■ Your instructions ■
Provide only the number of lines below that hold "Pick".

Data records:
# # # # # # #
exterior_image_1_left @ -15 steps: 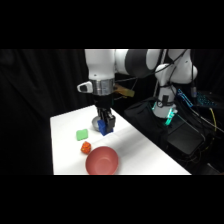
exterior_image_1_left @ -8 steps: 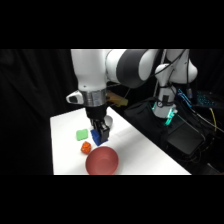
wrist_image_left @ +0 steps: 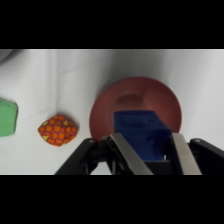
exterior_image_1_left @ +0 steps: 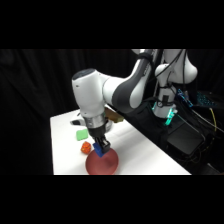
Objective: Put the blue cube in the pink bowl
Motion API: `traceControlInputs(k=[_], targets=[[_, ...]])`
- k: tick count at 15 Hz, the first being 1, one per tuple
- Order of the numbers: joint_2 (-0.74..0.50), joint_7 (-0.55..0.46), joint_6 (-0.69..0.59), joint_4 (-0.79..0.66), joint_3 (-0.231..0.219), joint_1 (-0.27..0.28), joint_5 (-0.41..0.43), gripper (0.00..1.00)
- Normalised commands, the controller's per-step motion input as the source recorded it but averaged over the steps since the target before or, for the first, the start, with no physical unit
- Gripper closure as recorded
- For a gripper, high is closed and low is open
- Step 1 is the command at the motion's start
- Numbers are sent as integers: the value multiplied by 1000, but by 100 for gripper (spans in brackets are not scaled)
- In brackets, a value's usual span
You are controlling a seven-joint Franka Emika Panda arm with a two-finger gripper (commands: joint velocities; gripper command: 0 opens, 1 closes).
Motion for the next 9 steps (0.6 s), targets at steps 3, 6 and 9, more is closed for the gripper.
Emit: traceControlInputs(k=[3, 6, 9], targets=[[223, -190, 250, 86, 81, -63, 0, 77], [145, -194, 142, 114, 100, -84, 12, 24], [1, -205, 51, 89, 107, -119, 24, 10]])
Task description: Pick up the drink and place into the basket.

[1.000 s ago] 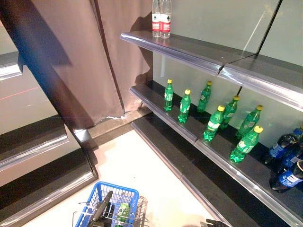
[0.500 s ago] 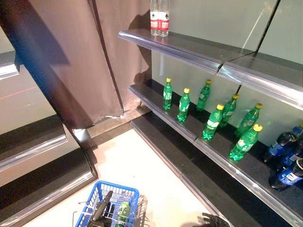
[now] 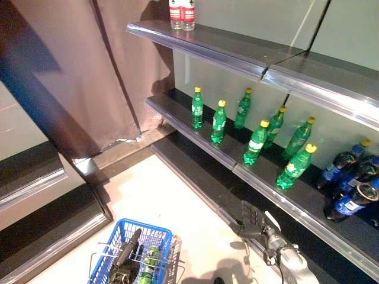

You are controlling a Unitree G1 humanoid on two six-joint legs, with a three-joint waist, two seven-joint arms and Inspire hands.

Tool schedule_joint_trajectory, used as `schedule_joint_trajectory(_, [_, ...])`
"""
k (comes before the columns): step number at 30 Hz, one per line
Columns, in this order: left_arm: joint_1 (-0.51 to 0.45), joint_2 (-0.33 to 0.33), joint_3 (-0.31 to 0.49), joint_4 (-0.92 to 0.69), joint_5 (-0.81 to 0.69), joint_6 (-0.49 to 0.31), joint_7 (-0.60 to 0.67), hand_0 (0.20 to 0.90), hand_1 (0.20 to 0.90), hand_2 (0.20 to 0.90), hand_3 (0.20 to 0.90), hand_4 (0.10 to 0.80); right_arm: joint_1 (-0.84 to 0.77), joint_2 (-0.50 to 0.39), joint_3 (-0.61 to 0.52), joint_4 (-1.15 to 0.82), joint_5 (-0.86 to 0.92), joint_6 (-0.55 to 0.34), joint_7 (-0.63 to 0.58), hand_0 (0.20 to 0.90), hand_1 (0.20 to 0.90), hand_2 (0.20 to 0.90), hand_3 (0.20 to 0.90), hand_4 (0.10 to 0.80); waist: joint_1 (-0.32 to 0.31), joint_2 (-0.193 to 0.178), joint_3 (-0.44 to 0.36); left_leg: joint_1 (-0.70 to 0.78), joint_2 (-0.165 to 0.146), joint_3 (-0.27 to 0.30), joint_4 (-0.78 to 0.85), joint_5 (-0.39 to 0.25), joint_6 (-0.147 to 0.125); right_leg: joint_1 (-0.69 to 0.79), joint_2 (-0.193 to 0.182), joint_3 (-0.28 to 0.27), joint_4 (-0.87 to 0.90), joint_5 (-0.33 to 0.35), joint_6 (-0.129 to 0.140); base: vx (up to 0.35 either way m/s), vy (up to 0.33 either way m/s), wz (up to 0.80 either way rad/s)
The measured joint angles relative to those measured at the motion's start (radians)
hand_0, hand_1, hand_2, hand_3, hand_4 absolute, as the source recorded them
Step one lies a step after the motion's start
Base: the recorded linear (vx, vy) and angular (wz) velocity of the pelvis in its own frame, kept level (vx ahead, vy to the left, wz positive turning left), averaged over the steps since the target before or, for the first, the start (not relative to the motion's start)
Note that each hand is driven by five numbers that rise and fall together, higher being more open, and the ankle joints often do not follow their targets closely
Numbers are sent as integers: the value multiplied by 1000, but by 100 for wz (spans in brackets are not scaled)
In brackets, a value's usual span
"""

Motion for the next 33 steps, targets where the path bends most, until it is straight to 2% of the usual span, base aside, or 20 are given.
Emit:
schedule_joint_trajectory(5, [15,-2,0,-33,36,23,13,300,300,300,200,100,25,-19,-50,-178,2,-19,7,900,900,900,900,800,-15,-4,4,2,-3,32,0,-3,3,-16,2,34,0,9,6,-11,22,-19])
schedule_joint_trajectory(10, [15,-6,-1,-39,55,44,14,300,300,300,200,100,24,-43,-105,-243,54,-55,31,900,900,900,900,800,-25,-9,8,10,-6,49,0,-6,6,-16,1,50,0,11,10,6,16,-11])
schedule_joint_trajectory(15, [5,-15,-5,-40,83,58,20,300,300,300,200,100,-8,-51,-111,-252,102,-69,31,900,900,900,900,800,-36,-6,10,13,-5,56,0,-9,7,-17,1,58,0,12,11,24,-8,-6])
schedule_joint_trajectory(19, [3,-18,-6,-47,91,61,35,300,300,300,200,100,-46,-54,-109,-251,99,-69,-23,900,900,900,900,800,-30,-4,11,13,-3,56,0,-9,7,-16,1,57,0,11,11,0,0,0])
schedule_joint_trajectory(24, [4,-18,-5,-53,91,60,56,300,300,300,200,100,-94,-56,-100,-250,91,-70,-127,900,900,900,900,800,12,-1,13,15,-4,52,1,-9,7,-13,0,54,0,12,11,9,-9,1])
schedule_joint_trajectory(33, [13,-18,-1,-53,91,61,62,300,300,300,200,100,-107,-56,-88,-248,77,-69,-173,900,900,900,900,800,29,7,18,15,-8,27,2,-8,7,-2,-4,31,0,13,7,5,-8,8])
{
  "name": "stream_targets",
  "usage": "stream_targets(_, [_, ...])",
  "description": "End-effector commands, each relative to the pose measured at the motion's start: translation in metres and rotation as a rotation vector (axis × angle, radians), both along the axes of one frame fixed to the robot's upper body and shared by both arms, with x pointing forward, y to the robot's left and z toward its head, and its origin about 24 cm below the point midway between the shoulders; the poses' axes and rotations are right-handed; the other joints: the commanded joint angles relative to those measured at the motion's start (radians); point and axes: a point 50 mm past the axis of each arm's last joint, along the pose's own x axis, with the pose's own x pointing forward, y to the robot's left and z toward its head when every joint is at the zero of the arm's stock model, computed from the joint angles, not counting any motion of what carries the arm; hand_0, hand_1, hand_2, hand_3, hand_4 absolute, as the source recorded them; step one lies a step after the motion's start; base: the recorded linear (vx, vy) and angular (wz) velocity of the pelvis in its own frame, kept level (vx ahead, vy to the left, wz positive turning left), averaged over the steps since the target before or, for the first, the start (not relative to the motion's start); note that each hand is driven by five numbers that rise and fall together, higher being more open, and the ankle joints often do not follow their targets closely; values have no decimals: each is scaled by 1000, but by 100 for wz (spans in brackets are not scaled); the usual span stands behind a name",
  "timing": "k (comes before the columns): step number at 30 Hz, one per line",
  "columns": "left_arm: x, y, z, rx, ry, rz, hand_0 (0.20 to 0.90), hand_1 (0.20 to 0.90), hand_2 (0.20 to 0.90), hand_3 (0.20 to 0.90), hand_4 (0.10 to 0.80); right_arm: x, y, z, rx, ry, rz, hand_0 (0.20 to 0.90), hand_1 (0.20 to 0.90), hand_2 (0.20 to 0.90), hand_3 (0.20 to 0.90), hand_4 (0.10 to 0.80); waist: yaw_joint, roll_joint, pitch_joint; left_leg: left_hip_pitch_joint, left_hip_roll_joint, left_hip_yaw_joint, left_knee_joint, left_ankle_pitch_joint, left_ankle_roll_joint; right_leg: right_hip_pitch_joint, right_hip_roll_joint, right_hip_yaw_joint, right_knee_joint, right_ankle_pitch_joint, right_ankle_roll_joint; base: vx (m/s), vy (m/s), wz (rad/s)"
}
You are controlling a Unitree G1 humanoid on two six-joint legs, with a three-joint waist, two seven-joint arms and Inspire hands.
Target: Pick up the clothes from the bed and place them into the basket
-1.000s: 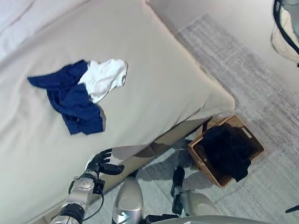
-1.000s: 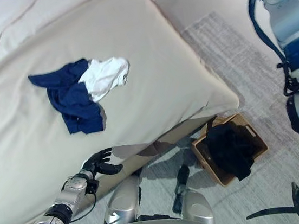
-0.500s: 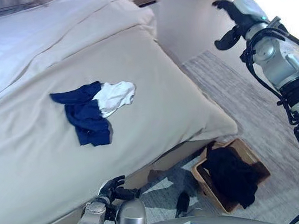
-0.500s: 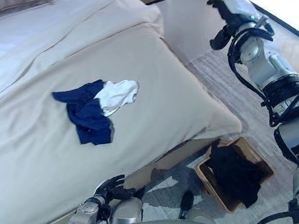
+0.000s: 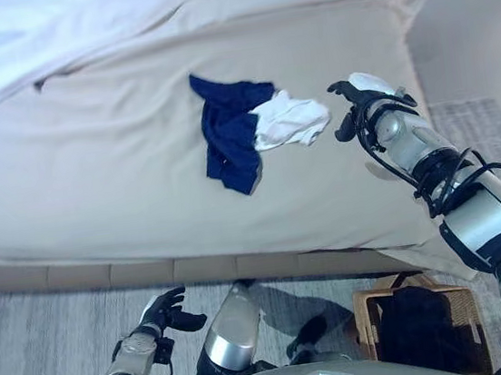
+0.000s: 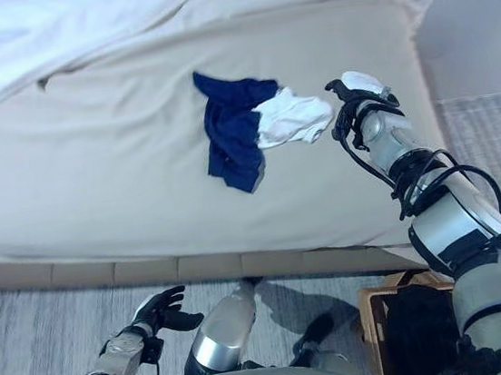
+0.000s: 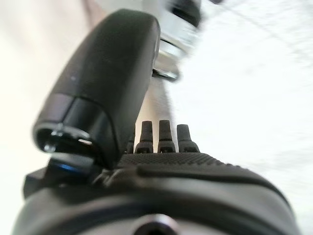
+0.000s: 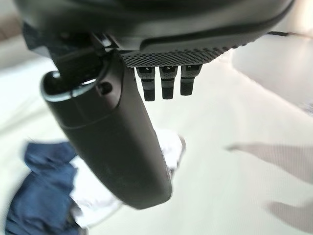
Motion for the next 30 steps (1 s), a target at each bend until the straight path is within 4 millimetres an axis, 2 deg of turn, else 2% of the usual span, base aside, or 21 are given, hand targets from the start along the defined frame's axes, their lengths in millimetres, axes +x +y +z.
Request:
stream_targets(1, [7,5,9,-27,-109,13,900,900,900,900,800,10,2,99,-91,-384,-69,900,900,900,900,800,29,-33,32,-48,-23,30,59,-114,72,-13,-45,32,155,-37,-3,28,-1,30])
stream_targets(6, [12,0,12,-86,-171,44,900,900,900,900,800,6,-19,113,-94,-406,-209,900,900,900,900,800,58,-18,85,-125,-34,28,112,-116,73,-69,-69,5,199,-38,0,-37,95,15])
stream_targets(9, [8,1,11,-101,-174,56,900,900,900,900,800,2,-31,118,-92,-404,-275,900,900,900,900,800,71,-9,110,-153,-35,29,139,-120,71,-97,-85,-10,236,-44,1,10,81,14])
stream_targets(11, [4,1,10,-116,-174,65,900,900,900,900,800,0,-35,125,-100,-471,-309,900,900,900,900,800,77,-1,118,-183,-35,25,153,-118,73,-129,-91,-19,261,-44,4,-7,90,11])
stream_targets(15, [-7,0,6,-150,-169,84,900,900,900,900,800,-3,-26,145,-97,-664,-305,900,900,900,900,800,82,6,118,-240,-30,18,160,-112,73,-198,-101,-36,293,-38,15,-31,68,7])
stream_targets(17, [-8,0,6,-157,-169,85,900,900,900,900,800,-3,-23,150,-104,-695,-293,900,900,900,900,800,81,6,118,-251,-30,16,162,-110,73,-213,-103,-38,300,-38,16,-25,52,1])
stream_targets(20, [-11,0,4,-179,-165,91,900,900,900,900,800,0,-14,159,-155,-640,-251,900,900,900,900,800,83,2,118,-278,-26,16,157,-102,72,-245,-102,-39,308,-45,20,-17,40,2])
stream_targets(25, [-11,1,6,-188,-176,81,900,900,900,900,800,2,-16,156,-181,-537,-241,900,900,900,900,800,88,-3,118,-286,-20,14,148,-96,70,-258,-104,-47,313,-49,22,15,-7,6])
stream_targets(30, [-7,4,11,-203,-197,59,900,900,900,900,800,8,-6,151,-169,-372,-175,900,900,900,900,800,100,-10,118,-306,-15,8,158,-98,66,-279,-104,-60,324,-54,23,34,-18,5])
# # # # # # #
■ Result for this exercise ■
2